FDA Approves Six 2008-2009 Flu Vaccines

The U.S. Food and Drug Administration yesterday announced it has approved this year's seasonal influenza vaccines that include new strains of the virus likely to cause flu in the United States during the 2008-2009 season.

The six vaccines and their manufacturers are: CSL Limited, Afluria; GlaxoSmithKline Biologicals, Fluarix; ID Biomedical Corporation of Quebec, FluLaval; MedImmune Vaccines Inc., FluMist; Novartis Vaccines and Diagnostics Limited, Fluvirin; and Sanofi Pasteur Inc., Fluzone. Approval information and specific indications can be found at www.fda.gov/cber/flu/flu2008.htm.

This season's vaccines contain three strains of the influenza virus that disease experts expect to be the most likely cause of the flu in the United States. Each season's vaccines are modified to reflect the virus strains most likely to be circulating. The closer the match between the circulating strains and the strains in the vaccines, the better the protection.
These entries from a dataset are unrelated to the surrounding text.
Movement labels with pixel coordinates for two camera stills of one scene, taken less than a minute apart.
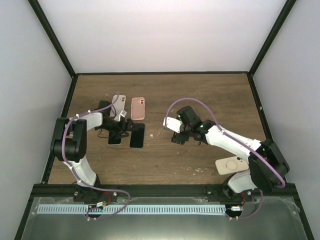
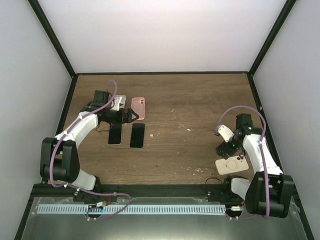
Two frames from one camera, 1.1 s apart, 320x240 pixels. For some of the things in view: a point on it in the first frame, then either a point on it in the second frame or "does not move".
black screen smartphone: [137, 134] does not move
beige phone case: [231, 165] does not move
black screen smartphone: [112, 140] does not move
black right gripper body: [178, 139] to [230, 151]
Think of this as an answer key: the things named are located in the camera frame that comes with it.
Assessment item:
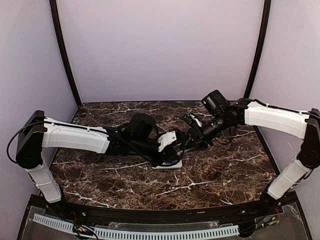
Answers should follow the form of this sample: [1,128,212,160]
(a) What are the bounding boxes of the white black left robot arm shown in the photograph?
[12,110,182,204]

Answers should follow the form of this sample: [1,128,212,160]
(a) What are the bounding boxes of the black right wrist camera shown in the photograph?
[182,112,203,129]

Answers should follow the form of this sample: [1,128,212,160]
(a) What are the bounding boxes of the black enclosure frame post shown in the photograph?
[49,0,82,108]
[241,0,272,106]

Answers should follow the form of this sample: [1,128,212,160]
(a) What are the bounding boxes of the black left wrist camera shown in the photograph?
[156,129,185,153]

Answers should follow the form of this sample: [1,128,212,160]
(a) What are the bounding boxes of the black front table rail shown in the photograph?
[23,193,301,228]

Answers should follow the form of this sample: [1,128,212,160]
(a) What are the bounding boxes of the white air conditioner remote control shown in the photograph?
[152,160,183,170]

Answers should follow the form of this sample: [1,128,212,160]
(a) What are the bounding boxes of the white slotted cable duct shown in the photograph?
[32,213,240,240]

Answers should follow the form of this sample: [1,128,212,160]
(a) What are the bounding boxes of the black enclosure frame post left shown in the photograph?
[49,0,82,108]

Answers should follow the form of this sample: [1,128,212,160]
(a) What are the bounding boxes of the black enclosure frame post right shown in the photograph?
[241,0,272,106]

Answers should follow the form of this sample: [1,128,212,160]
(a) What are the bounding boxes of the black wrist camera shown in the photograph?
[156,129,185,153]
[182,112,203,129]

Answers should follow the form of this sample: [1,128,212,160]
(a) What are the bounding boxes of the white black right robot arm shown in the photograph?
[185,90,320,201]

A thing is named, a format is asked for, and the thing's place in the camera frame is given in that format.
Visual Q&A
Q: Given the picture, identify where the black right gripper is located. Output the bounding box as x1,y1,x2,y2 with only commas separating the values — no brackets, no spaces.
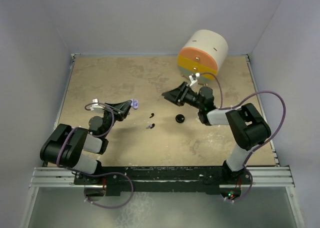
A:
162,82,204,111

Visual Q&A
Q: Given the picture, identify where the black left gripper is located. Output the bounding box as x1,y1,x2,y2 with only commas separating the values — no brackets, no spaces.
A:
101,100,132,138

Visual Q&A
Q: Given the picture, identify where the purple round earbud charging case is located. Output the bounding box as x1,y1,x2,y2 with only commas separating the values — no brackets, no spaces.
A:
131,99,139,110

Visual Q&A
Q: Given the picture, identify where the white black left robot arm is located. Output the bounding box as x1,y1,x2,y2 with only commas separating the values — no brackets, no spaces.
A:
40,99,139,184

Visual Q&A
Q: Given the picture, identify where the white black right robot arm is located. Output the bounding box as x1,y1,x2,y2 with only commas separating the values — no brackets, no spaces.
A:
162,82,271,184

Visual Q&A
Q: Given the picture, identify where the black purple earbud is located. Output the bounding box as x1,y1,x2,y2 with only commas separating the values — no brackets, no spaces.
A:
147,123,155,129

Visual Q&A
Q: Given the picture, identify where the cylindrical three-drawer storage box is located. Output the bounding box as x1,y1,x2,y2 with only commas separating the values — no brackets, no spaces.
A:
177,29,229,84

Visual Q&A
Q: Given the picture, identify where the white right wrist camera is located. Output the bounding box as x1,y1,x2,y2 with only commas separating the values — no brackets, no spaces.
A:
189,72,201,88

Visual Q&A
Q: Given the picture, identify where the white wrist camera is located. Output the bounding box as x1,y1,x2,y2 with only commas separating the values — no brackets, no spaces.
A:
189,72,201,88
89,98,104,112

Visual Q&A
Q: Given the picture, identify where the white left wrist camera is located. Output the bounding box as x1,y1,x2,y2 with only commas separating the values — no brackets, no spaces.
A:
89,98,104,112

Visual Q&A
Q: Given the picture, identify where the aluminium table frame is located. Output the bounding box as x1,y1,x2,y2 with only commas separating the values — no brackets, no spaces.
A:
29,56,296,228

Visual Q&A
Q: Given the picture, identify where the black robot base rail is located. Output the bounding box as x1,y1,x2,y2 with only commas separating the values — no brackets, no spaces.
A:
74,165,251,196

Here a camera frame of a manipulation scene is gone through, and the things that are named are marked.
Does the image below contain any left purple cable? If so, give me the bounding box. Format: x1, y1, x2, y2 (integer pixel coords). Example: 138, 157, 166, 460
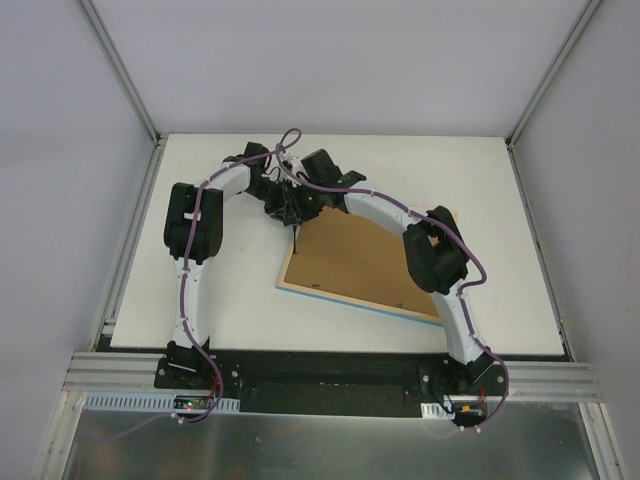
179, 128, 303, 441

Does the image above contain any white cable duct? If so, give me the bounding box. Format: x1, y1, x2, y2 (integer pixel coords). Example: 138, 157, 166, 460
84, 392, 241, 415
420, 402, 455, 421

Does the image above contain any brown frame backing board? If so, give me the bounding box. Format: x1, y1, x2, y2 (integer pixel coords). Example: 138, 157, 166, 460
281, 205, 446, 318

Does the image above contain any left white cable duct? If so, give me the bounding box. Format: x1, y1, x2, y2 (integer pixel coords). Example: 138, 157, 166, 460
84, 392, 241, 415

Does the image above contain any right white cable duct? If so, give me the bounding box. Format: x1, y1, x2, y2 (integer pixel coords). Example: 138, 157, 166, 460
420, 402, 455, 421

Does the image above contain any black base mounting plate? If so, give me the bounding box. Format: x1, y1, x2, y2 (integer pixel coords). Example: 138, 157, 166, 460
154, 347, 507, 418

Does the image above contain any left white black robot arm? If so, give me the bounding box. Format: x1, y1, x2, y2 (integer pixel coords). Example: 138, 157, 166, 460
154, 142, 302, 389

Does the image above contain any aluminium corner post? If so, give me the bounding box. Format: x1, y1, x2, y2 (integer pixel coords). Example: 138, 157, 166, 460
75, 0, 162, 146
505, 0, 606, 150

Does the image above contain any right aluminium corner post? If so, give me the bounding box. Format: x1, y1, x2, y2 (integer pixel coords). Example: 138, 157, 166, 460
505, 0, 606, 150

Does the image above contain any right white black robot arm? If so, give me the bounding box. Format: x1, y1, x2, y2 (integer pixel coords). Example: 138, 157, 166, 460
277, 150, 495, 395

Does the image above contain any front aluminium rail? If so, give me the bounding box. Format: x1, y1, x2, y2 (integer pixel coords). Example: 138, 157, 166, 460
63, 350, 604, 403

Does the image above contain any blue picture frame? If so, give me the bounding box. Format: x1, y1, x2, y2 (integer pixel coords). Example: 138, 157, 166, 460
274, 199, 459, 326

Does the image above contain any left aluminium corner post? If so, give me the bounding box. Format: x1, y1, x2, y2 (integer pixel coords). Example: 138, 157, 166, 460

FDA says there is always a possibility of a less-than-optimal match between the virus strains predicted to circulate and the virus strains that end up causing the most illness. Even if the vaccines and the circulating strains are not an exact match, they will provide some protection and may reduce the severity of the illness or prevent flu-related complications. "One of the biggest challenges in the fight against influenza is producing new vaccines every year," said Jesse L. Goodman, M.D., M.P.H., director of FDA's Center for Biologics Evaluation and Research. "There is no other instance where new vaccines must be made every year. The approval of flu vaccines is a part of FDA's mission to promote the health of Americans throughout the year."

FDA changed all three strains for this year's influenza vaccine--an unusual occurrence, as usually only one or two strains are updated from year to year. A list of the strains included in the 2008-2009 vaccine can be found at www.fda.gov/cber/flu/flu2008.htm.